*** Opening of Data provided ***

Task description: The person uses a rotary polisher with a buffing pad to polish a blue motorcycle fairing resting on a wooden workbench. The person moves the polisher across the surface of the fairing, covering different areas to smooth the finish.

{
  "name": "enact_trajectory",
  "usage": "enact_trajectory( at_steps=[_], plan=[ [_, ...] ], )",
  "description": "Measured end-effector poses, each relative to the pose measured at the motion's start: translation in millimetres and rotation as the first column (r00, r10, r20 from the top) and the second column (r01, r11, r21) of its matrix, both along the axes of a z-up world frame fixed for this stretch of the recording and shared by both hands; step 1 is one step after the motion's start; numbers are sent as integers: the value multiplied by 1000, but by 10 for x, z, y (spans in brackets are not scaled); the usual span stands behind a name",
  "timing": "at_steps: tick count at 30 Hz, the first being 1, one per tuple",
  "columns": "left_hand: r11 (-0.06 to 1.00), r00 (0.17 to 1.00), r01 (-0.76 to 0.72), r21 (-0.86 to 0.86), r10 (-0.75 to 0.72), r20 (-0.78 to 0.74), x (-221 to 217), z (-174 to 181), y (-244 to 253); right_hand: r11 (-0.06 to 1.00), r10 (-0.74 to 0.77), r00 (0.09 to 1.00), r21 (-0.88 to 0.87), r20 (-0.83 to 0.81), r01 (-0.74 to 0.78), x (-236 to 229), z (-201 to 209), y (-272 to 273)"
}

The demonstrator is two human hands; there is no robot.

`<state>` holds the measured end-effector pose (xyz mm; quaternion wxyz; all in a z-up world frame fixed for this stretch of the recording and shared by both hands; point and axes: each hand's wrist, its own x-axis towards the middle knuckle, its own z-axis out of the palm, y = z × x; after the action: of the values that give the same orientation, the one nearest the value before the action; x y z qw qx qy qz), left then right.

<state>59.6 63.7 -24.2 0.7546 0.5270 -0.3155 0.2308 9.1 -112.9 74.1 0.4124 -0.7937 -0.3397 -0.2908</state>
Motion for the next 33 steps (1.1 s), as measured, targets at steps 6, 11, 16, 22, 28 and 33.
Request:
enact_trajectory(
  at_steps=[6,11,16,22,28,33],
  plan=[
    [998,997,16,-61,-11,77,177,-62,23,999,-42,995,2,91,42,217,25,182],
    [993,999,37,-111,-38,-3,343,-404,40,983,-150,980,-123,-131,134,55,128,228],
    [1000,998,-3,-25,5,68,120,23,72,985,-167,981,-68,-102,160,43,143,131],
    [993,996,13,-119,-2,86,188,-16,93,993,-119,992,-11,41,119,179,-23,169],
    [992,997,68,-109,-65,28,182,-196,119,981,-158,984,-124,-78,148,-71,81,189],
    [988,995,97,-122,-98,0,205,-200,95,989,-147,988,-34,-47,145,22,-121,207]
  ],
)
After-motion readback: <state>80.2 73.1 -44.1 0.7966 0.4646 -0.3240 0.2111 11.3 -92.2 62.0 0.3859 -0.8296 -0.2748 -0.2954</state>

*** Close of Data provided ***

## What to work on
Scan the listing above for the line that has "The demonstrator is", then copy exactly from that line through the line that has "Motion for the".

## Reply
The demonstrator is two human hands; there is no robot.

`<state>` holds the measured end-effector pose (xyz mm; quaternion wxyz; all in a z-up world frame fixed for this stretch of the recording and shared by both hands; point and axes: each hand's wrist, its own x-axis towards the middle knuckle, its own z-axis out of the palm, y = z × x; after the action: of the values that give the same orientation, the one nearest the value before the action; x y z qw qx qy qz), left then right.

<state>59.6 63.7 -24.2 0.7546 0.5270 -0.3155 0.2308 9.1 -112.9 74.1 0.4124 -0.7937 -0.3397 -0.2908</state>
Motion for the next 33 steps (1.1 s), as measured, targets at steps 6, 11, 16, 22, 28 and 33.

No further output is required.